Background
. The persistence of racial/ethnic disparities in the United States in rates of engagement along the HIV care continuum signals the need for novel approaches. We recently described a new integrated conceptual model (ICM) that combines critical race theory, harm reduction, and self-determination theory. This ICM guided the development of six behavioral intervention components tested in optimization trial (Core component, Component A: motivational interviewing sessions, Component B: pre-adherence skill building, Component C: peer mentorship, Component D: focused support groups, Component E: navigation). The present qualitative exploratory study describes participants’ perspectives on the components’ acceptability, feasibility, and impact.
Methods
. Participants were African American/Black and Latino PLWH poorly engaged in HIV care and with non-suppressed HIV viral load in New York City.

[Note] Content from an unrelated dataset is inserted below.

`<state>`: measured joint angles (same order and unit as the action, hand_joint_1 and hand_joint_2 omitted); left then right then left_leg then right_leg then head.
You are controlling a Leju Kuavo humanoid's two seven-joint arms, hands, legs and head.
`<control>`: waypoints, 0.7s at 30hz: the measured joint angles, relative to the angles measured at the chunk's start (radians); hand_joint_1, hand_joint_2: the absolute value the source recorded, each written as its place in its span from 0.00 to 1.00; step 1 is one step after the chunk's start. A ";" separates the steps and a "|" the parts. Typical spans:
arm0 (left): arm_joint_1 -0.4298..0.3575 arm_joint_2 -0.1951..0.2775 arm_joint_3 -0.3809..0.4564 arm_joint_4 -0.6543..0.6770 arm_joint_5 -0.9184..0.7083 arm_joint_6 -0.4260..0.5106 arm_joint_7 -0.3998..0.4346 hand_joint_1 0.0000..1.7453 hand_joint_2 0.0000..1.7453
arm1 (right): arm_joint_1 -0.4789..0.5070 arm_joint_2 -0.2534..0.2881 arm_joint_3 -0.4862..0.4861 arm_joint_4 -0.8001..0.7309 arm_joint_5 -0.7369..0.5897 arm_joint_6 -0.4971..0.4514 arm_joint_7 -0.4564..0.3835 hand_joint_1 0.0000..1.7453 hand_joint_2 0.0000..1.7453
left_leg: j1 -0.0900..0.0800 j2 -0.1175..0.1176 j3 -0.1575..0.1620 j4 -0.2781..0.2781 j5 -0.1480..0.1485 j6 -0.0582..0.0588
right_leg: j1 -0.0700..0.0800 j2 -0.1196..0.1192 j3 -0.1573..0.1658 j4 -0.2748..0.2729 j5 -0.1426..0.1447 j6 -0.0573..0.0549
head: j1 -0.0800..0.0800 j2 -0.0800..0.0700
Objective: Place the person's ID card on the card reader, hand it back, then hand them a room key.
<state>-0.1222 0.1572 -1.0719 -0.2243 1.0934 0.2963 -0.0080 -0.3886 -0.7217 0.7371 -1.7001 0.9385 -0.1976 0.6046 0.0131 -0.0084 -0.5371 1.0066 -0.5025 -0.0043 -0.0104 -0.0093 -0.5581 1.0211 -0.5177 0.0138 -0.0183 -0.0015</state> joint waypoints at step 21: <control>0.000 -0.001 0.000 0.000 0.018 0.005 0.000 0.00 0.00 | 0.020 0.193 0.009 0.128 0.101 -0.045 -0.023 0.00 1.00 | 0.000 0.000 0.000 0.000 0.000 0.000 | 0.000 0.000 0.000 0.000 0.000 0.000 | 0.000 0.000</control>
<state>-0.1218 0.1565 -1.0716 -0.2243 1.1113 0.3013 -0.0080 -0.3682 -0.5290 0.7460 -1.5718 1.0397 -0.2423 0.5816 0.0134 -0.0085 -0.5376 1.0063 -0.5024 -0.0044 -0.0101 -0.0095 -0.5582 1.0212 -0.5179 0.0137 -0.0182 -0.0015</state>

From a larger optimization trial (N = 512), we randomly selected 46 participants for in-depth semi-structured interviews. Interviews were audio-recorded and transcribed verbatim, and data were analyzed using directed content analysis. Structured data on components’ acceptability and feasibility were collected.
Results
. On average, participants were 49 years old (SD = 9) and had lived with HIV for 19 years (SD = 7). Most were male (78%) and African American/Black (76%). Participants reported a constellation of serious mainly social and structural challenges to HIV management including chronic poverty, unstable housing, and stigma. Components were found acceptable (> 70% rated them as quite a bit to very helpful). Feasibility was high: attendance rates for each component was > 80%. For all components, a non-judgmental, pressure-free, and structurally and culturally salient approach was seen as vital and described as lacking in most medical/social service settings. Prominent aspects of components, consistent with the ICM, included establishing trust (core); developing intrinsic motivation and self-reflection (Component A); learning/practicing adherence strategies and habits (Component B); reducing social isolation via peer role models (Component C); reflecting on salient goals and challenges with peers without stigma (Component D); and circumventing structural barriers to HIV management, including related to systemic racism (Component E).
Conclusions
. The ICM has potential to improve the acceptability and feasibility of interventions and services for AABL-PLWH, key underpinnings of intervention/treatment effectiveness. Future study of the ICM is warranted to address racial/ethnic health disparities.